Division of Pulmonary, Critical Care, and Sleep Medicine, Department of Medicine, The Ohio State University Wexner Medical Center, Columbus, OH, 43210, USA.
Frick Center for Heart Failure and Arrhythmia, Dorothy M. Davis Heart & Lung Research Institute, The Ohio State University Wexner Medical Center, Columbus, OH, 43210, USA.
Cell Biochem Biophys. 2021 Sep;79(3):669-694. doi: 10.1007/s12013-021-01020-w. Epub 2021 Jul 9.
Asthma is a heterogeneous pulmonary disease that has constantly increased in prevalence over the past several decades. Primary symptoms include airway constriction, airway hyperresponsiveness, and airway remodeling with additional symptoms such as shortness of breath, wheezing, and difficulty breathing. Allergic asthma involves chronic inflammation of the lungs, and the rise in its yearly diagnosis is potentially associated with the increased global consumption of foods similar to the western diet. Thus, there is growing interest into the link between diet and asthma symptoms, with mounting evidence for an important modulatory role for dietary lipids. Lipids can act as biological mediators in both a proinflammatory and proresolution capacity. Fatty acids play key roles in signaling and in the production of mediators in the allergic and inflammatory pathways. The western diet leads to a disproportionate ω-6:ω-3 ratio, with drastically increased ω-6 levels. To counteract this, consumption of fish and fish oil and the use of dietary oils with anti-inflammatory properties such as olive and sesame oil can increase ω-3 and decrease ω-6 levels. Increasing vitamin intake, lowering LDL cholesterol levels, and limiting consumption of oxidized lipids can help reduce the risk of asthma and the exacerbation of asthmatic symptoms. These dietary changes can be achieved by increasing intake of fruits, vegetables, nuts, oily fish, seeds, animal-related foods (eggs, liver), cheeses, grains, oats, and seeds, and decreasing consumption of fried foods (especially fried in reused oils), fast foods, and heavily processed foods.
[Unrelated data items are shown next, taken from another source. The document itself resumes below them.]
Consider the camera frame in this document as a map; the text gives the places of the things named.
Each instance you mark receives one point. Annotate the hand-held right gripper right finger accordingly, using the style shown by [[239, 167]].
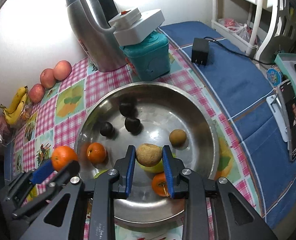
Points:
[[169, 175]]

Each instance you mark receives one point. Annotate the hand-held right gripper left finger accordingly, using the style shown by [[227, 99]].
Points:
[[130, 175]]

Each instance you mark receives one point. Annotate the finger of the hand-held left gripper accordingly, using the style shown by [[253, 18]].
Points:
[[68, 170], [42, 171]]

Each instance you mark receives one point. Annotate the small orange tangerine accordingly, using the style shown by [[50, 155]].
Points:
[[25, 115], [63, 157], [159, 182]]

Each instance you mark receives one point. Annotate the brown kiwi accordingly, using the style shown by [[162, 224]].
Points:
[[178, 137], [149, 155]]

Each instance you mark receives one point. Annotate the green apple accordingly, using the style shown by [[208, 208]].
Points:
[[100, 174]]

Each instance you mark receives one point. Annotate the large orange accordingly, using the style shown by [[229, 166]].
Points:
[[96, 152]]

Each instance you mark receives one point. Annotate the dark purple plum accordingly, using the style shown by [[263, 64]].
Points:
[[106, 129], [128, 108], [132, 125]]

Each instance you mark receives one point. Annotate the round stainless steel basin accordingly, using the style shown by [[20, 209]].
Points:
[[150, 120]]

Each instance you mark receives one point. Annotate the clear plastic fruit container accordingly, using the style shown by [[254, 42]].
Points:
[[25, 120]]

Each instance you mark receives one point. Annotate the yellow banana bunch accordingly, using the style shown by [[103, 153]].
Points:
[[14, 107]]

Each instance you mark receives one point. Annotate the red apple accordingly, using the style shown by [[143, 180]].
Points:
[[37, 93], [48, 78], [62, 70]]

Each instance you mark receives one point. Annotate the teal plastic box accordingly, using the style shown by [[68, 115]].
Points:
[[148, 57]]

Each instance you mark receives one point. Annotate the white phone stand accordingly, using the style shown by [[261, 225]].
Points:
[[275, 110]]

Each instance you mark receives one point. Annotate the black charger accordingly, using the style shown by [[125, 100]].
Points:
[[200, 51]]

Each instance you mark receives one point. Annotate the black smartphone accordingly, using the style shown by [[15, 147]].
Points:
[[294, 120]]

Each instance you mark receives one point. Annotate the stainless steel thermos kettle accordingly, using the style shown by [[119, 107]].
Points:
[[95, 30]]

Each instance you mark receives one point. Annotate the round blue badge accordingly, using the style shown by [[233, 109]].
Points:
[[274, 75]]

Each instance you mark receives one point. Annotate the white power adapter block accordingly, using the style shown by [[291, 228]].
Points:
[[143, 27]]

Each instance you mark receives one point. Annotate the white plug with orange button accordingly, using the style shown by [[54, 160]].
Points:
[[125, 18]]

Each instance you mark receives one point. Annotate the plastic bag with red items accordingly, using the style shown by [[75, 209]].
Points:
[[234, 28]]

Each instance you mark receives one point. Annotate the teal cardboard box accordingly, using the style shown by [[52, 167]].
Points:
[[290, 65]]

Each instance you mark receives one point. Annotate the white chair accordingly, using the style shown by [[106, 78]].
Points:
[[275, 25]]

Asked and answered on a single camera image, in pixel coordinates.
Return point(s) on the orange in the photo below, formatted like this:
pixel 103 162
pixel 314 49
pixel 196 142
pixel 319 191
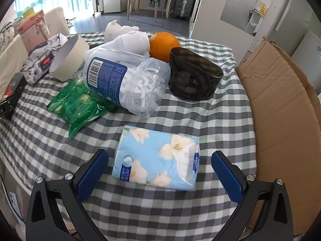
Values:
pixel 164 46

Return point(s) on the roll of beige tape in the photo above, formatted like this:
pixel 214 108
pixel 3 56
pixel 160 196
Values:
pixel 72 55

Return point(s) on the green wet wipes packet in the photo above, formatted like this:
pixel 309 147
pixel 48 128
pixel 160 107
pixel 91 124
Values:
pixel 75 105

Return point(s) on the white bear figurine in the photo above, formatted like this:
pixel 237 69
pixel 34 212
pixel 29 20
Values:
pixel 114 30

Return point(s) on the floral blanket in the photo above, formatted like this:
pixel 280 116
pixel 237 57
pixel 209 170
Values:
pixel 7 34

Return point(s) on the grey drawer unit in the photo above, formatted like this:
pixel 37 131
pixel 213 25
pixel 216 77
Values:
pixel 191 1
pixel 179 0

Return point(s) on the pink water bottle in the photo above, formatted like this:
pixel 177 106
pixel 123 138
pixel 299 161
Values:
pixel 31 32

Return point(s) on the white sofa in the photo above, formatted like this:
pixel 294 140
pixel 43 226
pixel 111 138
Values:
pixel 56 20

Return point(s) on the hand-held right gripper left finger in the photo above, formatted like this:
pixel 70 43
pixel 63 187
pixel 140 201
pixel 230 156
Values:
pixel 92 175

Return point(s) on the blue floral tissue pack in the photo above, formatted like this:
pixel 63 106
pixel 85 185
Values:
pixel 155 155

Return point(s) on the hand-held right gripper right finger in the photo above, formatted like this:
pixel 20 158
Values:
pixel 227 178

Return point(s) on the white suitcase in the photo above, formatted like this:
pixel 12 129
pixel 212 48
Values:
pixel 98 1

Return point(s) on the cardboard box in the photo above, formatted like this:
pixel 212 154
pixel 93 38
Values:
pixel 275 118

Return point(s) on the dark translucent plastic container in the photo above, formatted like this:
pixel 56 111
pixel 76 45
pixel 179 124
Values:
pixel 193 80

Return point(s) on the clear jar of white hooks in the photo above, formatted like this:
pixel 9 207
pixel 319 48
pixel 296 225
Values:
pixel 125 80

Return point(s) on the pair of sandals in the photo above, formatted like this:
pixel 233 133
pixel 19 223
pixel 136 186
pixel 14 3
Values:
pixel 69 23

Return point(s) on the wooden chair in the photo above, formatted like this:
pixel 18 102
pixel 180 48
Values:
pixel 145 1

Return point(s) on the white wardrobe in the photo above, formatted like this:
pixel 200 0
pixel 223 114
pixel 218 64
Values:
pixel 213 17

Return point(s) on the grey checkered tablecloth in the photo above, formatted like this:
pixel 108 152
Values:
pixel 200 120

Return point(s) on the black box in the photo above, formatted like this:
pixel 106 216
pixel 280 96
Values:
pixel 11 95

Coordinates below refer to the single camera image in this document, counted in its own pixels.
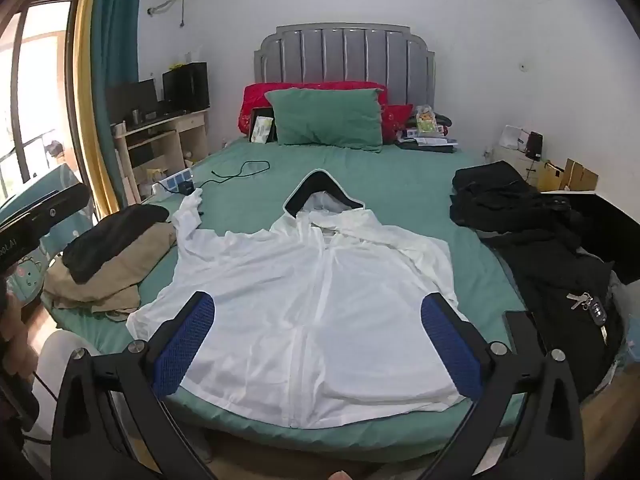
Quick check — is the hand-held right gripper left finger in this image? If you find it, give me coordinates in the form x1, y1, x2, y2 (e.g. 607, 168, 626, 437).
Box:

哮喘是一种异质性肺部疾病,在过去几十年中患病率不断上升。主要症状包括气道收缩、气道高反应性和气道重塑,此外还有呼吸急促、喘息和呼吸困难等症状。过敏性哮喘涉及肺部的慢性炎症,其每年诊断率的上升可能与全球类似西方饮食的食物消费增加有关。因此,人们越来越关注饮食与哮喘症状之间的联系,越来越多的证据表明饮食脂质在其中起着重要的调节作用。脂质可以在促炎和促解决能力方面充当生物介质。脂肪酸在过敏和炎症途径中的信号转导和介质的产生中起着关键作用。西方饮食导致 ω-6:ω-3 比例失调,ω-6 水平急剧上升。为了抵消这种情况,可以增加ω-3 和减少ω-6 的水平,食用鱼类和鱼油以及橄榄油和芝麻油等具有抗炎特性的食用油。增加维生素摄入、降低 LDL 胆固醇水平和限制氧化脂质的摄入可以帮助降低哮喘风险和哮喘症状的恶化。通过增加水果、蔬菜、坚果、油性鱼类、种子、动物相关食品(鸡蛋、肝脏)、奶酪、谷物、燕麦和种子的摄入,减少油炸食品(尤其是在重复使用的油中炸制的食品)、快餐和高度加工食品的摄入,可以实现这些饮食变化。